# Task details:
I need every line from the start of the material below up to and including the line containing "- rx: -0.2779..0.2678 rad", restated exactly, with the pictures omitted.

# Data below:
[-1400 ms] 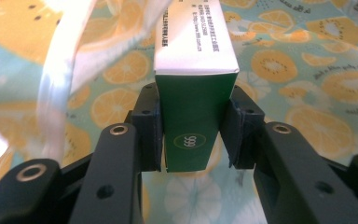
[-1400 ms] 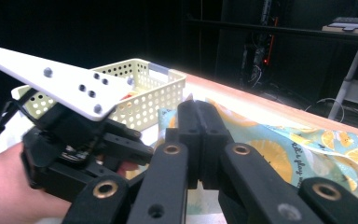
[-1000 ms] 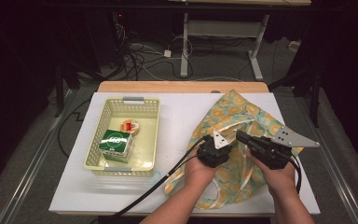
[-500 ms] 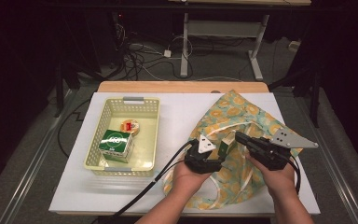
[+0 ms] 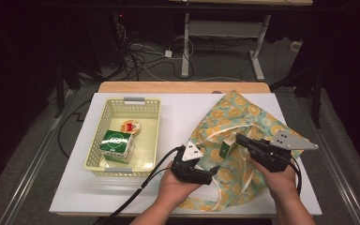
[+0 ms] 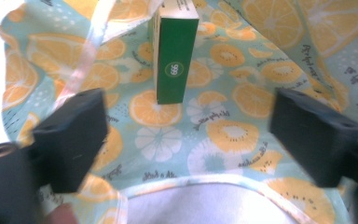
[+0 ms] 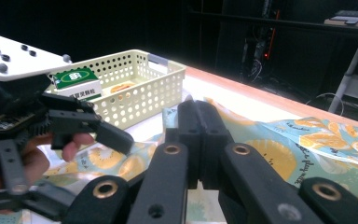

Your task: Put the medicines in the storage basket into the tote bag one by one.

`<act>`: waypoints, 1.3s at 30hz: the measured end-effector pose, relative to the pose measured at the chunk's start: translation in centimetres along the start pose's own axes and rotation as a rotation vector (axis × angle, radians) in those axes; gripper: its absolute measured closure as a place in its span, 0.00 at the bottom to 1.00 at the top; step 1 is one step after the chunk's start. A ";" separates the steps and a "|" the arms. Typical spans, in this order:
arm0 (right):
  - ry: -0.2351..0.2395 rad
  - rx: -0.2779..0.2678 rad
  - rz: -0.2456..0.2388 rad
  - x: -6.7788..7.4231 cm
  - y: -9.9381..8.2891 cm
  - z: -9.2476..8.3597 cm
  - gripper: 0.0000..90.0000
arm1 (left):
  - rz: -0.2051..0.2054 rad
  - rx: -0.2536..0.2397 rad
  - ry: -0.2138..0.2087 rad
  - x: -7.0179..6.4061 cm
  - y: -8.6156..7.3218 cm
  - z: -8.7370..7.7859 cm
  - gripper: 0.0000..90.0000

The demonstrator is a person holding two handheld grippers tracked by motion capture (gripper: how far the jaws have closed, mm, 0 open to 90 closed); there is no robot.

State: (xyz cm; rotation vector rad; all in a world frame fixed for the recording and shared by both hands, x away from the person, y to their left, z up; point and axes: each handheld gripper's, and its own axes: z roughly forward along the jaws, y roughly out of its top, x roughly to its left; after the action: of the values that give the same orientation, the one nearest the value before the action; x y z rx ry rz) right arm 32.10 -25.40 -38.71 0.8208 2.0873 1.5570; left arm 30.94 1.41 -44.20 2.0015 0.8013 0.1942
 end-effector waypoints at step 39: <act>-0.004 0.025 -0.020 0.9 -0.3 -0.2 1.00 | -0.091 -0.052 0.158 4.9 -5.1 -13.6 0.00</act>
State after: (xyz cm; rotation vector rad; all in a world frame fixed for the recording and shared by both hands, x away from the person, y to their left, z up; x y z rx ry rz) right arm 31.24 -25.01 -38.94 0.8093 2.1093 1.5209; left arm 26.50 15.86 -41.79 1.9130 0.9756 0.3197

# Result of this exercise:
[-1400 ms] 
[-1400 ms] 
[-1000 ms] 
[-500 ms] 
[+0 ms] 
[+0 ms] 
[+0 ms] 

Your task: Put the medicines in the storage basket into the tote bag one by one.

`<act>`: waypoints, 1.3s at 30hz: the measured end-effector pose, relative to the pose measured at the chunk's start: translation in centimetres along the start pose's own axes and rotation as a rotation vector (axis × angle, radians) in those axes; gripper: its absolute measured closure as a place in its span, 0.00 at the bottom to 1.00 at the top; step 1 is one step after the chunk's start. A ";" separates the steps and a "|" the arms. Typical spans, in this order:
arm0 (right):
  - ry: -0.2351..0.2395 rad
  - rx: -0.2779..0.2678 rad

The work is done, and the output is complete.